→ What to produce
Each line below must be transcribed with no word changed.

*** Opening Material provided ***

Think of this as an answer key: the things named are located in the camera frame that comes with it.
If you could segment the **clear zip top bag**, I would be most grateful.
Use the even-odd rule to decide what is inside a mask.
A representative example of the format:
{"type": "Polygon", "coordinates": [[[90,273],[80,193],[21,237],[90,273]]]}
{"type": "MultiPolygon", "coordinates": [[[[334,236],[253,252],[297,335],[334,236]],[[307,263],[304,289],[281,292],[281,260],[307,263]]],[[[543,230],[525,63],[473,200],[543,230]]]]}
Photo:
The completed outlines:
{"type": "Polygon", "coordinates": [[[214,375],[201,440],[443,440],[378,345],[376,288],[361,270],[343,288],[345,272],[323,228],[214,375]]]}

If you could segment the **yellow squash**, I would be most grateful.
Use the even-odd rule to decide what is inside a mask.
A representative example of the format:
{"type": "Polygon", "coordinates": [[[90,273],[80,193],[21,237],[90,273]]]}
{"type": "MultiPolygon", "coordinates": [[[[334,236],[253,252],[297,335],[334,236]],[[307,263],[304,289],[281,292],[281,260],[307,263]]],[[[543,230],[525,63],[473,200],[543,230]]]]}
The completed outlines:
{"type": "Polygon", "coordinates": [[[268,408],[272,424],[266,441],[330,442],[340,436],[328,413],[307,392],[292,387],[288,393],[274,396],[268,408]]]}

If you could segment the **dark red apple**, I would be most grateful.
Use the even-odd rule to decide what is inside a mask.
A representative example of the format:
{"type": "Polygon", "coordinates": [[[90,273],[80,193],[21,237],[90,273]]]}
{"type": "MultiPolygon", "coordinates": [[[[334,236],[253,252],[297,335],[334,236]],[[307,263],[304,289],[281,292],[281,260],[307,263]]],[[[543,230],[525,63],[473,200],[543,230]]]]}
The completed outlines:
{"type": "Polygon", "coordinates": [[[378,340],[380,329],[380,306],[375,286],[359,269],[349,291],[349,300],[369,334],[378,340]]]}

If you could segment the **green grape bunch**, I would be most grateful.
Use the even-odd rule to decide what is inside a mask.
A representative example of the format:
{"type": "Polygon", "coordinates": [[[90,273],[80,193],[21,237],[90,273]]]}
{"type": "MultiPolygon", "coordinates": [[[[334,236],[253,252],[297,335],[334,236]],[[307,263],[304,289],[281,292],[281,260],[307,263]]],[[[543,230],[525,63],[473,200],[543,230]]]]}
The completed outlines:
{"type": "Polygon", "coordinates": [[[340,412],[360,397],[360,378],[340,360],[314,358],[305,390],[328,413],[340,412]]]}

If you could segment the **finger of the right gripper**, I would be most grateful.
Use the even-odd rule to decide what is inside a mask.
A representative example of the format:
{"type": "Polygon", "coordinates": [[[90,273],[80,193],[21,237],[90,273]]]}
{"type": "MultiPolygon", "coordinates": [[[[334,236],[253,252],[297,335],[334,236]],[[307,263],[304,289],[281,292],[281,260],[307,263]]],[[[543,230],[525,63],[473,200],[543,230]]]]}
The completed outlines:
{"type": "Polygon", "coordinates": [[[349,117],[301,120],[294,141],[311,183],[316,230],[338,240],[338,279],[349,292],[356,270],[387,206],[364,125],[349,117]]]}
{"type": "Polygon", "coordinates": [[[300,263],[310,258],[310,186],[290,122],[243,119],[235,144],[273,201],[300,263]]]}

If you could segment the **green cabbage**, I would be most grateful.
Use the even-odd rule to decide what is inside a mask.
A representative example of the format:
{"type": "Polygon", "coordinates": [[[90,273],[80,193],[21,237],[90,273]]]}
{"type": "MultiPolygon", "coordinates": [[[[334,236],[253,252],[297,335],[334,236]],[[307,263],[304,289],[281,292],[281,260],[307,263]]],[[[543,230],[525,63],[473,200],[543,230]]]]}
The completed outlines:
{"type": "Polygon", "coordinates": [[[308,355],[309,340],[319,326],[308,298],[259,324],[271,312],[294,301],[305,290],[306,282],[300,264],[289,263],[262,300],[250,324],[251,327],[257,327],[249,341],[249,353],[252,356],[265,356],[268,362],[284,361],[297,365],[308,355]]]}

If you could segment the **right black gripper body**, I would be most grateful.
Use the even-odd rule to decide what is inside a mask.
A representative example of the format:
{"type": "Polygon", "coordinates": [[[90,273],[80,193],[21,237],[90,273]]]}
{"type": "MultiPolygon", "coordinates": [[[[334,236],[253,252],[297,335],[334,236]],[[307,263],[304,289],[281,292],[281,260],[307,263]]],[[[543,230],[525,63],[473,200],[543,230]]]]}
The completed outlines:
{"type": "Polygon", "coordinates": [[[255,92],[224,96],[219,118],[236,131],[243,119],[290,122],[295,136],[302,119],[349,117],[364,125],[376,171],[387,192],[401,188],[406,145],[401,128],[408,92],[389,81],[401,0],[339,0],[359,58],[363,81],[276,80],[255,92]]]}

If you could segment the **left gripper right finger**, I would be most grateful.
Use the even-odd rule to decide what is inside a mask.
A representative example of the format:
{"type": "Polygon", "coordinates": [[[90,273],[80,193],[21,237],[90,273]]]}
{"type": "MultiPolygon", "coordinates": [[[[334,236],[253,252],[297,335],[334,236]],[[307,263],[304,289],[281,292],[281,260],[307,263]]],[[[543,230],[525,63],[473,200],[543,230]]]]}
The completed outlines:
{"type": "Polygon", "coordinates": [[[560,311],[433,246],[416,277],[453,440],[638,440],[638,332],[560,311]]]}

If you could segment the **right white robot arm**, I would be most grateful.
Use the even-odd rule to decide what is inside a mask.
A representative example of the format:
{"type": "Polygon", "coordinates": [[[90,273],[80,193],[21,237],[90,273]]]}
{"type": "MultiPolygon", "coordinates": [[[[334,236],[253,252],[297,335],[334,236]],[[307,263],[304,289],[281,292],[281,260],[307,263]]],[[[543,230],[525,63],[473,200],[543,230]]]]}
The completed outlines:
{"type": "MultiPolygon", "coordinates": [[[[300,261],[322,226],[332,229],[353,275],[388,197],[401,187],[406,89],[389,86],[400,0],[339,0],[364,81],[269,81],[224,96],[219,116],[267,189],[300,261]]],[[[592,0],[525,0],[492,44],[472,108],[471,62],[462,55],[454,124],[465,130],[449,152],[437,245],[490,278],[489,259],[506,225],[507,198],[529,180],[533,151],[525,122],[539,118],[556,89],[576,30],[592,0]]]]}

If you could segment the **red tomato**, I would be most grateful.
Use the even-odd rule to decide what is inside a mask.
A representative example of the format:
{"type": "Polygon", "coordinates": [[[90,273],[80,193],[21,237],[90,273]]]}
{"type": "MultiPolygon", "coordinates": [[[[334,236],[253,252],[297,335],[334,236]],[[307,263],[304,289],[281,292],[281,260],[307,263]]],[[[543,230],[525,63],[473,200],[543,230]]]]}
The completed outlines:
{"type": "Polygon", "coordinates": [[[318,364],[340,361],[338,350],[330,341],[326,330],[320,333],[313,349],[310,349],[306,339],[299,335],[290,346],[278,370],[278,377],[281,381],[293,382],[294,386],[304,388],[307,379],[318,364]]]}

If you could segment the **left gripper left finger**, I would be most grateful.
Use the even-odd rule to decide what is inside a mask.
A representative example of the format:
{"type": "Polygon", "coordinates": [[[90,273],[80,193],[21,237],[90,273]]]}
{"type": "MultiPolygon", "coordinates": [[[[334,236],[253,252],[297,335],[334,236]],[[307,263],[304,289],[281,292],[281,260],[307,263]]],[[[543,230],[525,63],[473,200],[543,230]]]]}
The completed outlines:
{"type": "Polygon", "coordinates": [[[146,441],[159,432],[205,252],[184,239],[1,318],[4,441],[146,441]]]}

*** Closing Material provided ***

→ Task solution
Think of this as an answer key: the things named are located in the camera frame that comes with it.
If you could segment the **clear zip top bag**, I would be most grateful.
Use the even-odd rule to decide what is inside a mask.
A representative example of the format:
{"type": "Polygon", "coordinates": [[[90,273],[80,193],[21,237],[90,273]]]}
{"type": "MultiPolygon", "coordinates": [[[[334,236],[253,252],[297,335],[334,236]],[[307,263],[304,289],[281,292],[281,260],[307,263]]],[[[543,230],[525,63],[473,200],[543,230]]]]}
Photo:
The completed outlines:
{"type": "Polygon", "coordinates": [[[214,375],[201,440],[443,440],[378,345],[376,288],[361,270],[343,288],[345,272],[323,228],[214,375]]]}

If you could segment the **yellow squash**, I would be most grateful.
Use the even-odd rule to decide what is inside a mask.
A representative example of the format:
{"type": "Polygon", "coordinates": [[[90,273],[80,193],[21,237],[90,273]]]}
{"type": "MultiPolygon", "coordinates": [[[[334,236],[253,252],[297,335],[334,236]],[[307,263],[304,289],[281,292],[281,260],[307,263]]],[[[543,230],[525,63],[473,200],[543,230]]]]}
The completed outlines:
{"type": "Polygon", "coordinates": [[[268,408],[272,424],[266,441],[330,442],[340,436],[328,413],[307,392],[292,387],[288,393],[274,396],[268,408]]]}

If you could segment the **dark red apple**, I would be most grateful.
Use the even-odd rule to decide what is inside a mask.
A representative example of the format:
{"type": "Polygon", "coordinates": [[[90,273],[80,193],[21,237],[90,273]]]}
{"type": "MultiPolygon", "coordinates": [[[[334,236],[253,252],[297,335],[334,236]],[[307,263],[304,289],[281,292],[281,260],[307,263]]],[[[543,230],[525,63],[473,200],[543,230]]]]}
The completed outlines:
{"type": "Polygon", "coordinates": [[[378,340],[380,329],[380,306],[375,286],[359,269],[349,291],[349,300],[369,334],[378,340]]]}

If you could segment the **green grape bunch**, I would be most grateful.
Use the even-odd rule to decide what is inside a mask.
A representative example of the format:
{"type": "Polygon", "coordinates": [[[90,273],[80,193],[21,237],[90,273]]]}
{"type": "MultiPolygon", "coordinates": [[[[334,236],[253,252],[297,335],[334,236]],[[307,263],[304,289],[281,292],[281,260],[307,263]]],[[[543,230],[525,63],[473,200],[543,230]]]]}
The completed outlines:
{"type": "Polygon", "coordinates": [[[340,412],[360,397],[360,378],[340,360],[314,358],[305,390],[328,413],[340,412]]]}

If you could segment the **finger of the right gripper**, I would be most grateful.
Use the even-odd rule to decide what is inside a mask.
A representative example of the format:
{"type": "Polygon", "coordinates": [[[90,273],[80,193],[21,237],[90,273]]]}
{"type": "MultiPolygon", "coordinates": [[[[334,236],[253,252],[297,335],[334,236]],[[307,263],[304,289],[281,292],[281,260],[307,263]]],[[[543,230],[525,63],[473,200],[543,230]]]]}
The completed outlines:
{"type": "Polygon", "coordinates": [[[349,117],[301,120],[294,141],[311,183],[316,230],[338,240],[338,279],[349,292],[356,270],[387,206],[364,125],[349,117]]]}
{"type": "Polygon", "coordinates": [[[300,263],[310,258],[310,186],[290,122],[243,119],[235,144],[273,201],[300,263]]]}

If you could segment the **green cabbage**, I would be most grateful.
Use the even-odd rule to decide what is inside a mask.
A representative example of the format:
{"type": "Polygon", "coordinates": [[[90,273],[80,193],[21,237],[90,273]]]}
{"type": "MultiPolygon", "coordinates": [[[[334,236],[253,252],[297,335],[334,236]],[[307,263],[304,289],[281,292],[281,260],[307,263]]],[[[543,230],[525,63],[473,200],[543,230]]]]}
The completed outlines:
{"type": "Polygon", "coordinates": [[[308,355],[309,340],[319,326],[308,298],[259,324],[271,312],[294,301],[305,290],[306,282],[300,264],[289,263],[262,300],[250,324],[251,327],[257,327],[249,341],[249,353],[252,356],[265,356],[268,362],[284,361],[297,365],[308,355]]]}

If you could segment the **right black gripper body**, I would be most grateful.
Use the even-odd rule to decide what is inside a mask.
A representative example of the format:
{"type": "Polygon", "coordinates": [[[90,273],[80,193],[21,237],[90,273]]]}
{"type": "MultiPolygon", "coordinates": [[[[334,236],[253,252],[297,335],[334,236]],[[307,263],[304,289],[281,292],[281,260],[307,263]]],[[[543,230],[525,63],[473,200],[543,230]]]]}
The completed outlines:
{"type": "Polygon", "coordinates": [[[255,92],[224,96],[219,118],[236,131],[243,119],[290,122],[295,136],[302,119],[349,117],[364,125],[376,171],[387,192],[401,188],[406,145],[401,128],[408,92],[389,81],[401,0],[339,0],[359,58],[363,81],[276,80],[255,92]]]}

If you could segment the **left gripper right finger**, I would be most grateful.
Use the even-odd rule to decide what is inside a mask.
A representative example of the format:
{"type": "Polygon", "coordinates": [[[90,273],[80,193],[21,237],[90,273]]]}
{"type": "MultiPolygon", "coordinates": [[[[334,236],[253,252],[297,335],[334,236]],[[307,263],[304,289],[281,292],[281,260],[307,263]]],[[[543,230],[525,63],[473,200],[543,230]]]]}
The completed outlines:
{"type": "Polygon", "coordinates": [[[560,311],[433,246],[416,277],[453,440],[638,440],[638,332],[560,311]]]}

If you could segment the **right white robot arm**, I would be most grateful.
Use the even-odd rule to decide what is inside a mask.
A representative example of the format:
{"type": "Polygon", "coordinates": [[[90,273],[80,193],[21,237],[90,273]]]}
{"type": "MultiPolygon", "coordinates": [[[[334,236],[253,252],[297,335],[334,236]],[[307,263],[304,289],[281,292],[281,260],[307,263]]],[[[543,230],[525,63],[473,200],[543,230]]]]}
The completed outlines:
{"type": "MultiPolygon", "coordinates": [[[[300,261],[322,226],[332,229],[353,275],[388,197],[401,187],[406,89],[389,86],[400,0],[339,0],[364,81],[269,81],[224,96],[219,116],[267,189],[300,261]]],[[[592,0],[525,0],[492,44],[472,108],[471,62],[462,55],[454,124],[465,130],[449,152],[437,245],[490,278],[489,259],[506,225],[507,198],[529,180],[533,151],[525,122],[539,118],[556,89],[576,30],[592,0]]]]}

If you could segment the **red tomato**, I would be most grateful.
Use the even-odd rule to decide what is inside a mask.
A representative example of the format:
{"type": "Polygon", "coordinates": [[[90,273],[80,193],[21,237],[90,273]]]}
{"type": "MultiPolygon", "coordinates": [[[[334,236],[253,252],[297,335],[334,236]],[[307,263],[304,289],[281,292],[281,260],[307,263]]],[[[543,230],[525,63],[473,200],[543,230]]]]}
The completed outlines:
{"type": "Polygon", "coordinates": [[[318,364],[340,361],[338,350],[330,341],[326,330],[320,333],[313,349],[310,349],[306,339],[299,335],[290,346],[278,370],[278,377],[281,381],[293,382],[294,386],[304,388],[307,379],[318,364]]]}

If you could segment the **left gripper left finger**, I would be most grateful.
Use the even-odd rule to decide what is inside a mask.
A representative example of the format:
{"type": "Polygon", "coordinates": [[[90,273],[80,193],[21,237],[90,273]]]}
{"type": "MultiPolygon", "coordinates": [[[[334,236],[253,252],[297,335],[334,236]],[[307,263],[304,289],[281,292],[281,260],[307,263]]],[[[543,230],[525,63],[473,200],[543,230]]]]}
The completed outlines:
{"type": "Polygon", "coordinates": [[[146,441],[159,432],[205,252],[184,239],[1,318],[4,441],[146,441]]]}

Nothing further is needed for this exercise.